HomeNRCP Research Journalvol. 24 no. 1 (2025)

Simulated Changes In The Phytoplankton Community Structure At The Subsurface Chlorophyll Maximum In The Philippine Sea: Sensitivity Analysis And Possible Temperature Scenarios

Kristina SA Cordero-Bailey

Discipline: molecular biology, biophysics and biochemistry

 

Abstract:

Our study simulated a size-structured phytoplankton community in the Philippine Sea to determine the factors that regulate the vertical phytoplankton distribution using a one-dimensional coupled physical-biological individual-based model in the Virtual Ecosystem Workbench (VEW) software. Three phytoplankton groups (pico-, nanoand microphytoplankton) were governed by specific metabolic and reproductive rates and simulated to be grazed on by copepods, which in turn were controlled by carnivorous zooplankton.
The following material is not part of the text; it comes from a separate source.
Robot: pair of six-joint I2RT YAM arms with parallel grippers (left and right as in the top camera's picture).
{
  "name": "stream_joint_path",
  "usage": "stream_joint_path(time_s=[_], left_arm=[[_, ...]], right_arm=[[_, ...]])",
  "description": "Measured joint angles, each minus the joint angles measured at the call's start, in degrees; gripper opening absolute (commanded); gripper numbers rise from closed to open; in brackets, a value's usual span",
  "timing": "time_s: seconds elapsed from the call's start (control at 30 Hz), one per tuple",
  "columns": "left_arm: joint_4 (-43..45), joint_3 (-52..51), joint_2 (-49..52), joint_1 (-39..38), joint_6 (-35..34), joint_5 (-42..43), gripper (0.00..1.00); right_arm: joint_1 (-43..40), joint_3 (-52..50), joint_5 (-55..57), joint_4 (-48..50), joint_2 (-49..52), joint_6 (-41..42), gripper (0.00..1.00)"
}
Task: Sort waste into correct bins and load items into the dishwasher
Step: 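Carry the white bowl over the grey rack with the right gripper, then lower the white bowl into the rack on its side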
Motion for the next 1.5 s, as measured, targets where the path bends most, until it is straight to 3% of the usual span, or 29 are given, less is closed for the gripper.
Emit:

Sensitivity analysis using three salinity scenarios (33, 34 and 36 Practical Salinity Units [PSU]) showed that nutrient availability drives the phytoplankton communities towards the end of the simulations, wherein only the 34 PSU simulation was able to recreate the Subsurface Chlorophyll Maximum (SCM) profile similar to the 2011 in-situ observation. Three temperature scenarios (+1.0ºC, +2.0ºC, +10.0ºC) were then used to predict phytoplankton responses to changing temperature regimes. The scenarios predicted the SCM would develop deeper than the original simulation and a significant increase in the abundance of the dominant phytoplankton at the SCM, possibly affecting the higher trophic web or increasing the deep carbon export to deeper waters. Although the VEW software has been useful for investigations on plankton dynamics of global and specific regions, our study finds that the physical dynamics of the software is not attuned to simulate the highly variable Philippine Sea setting, limiting the model runs only to the drier months of the year. We suggest caution in the use of the version of the software as it needs restructuring to be more useful in such areas.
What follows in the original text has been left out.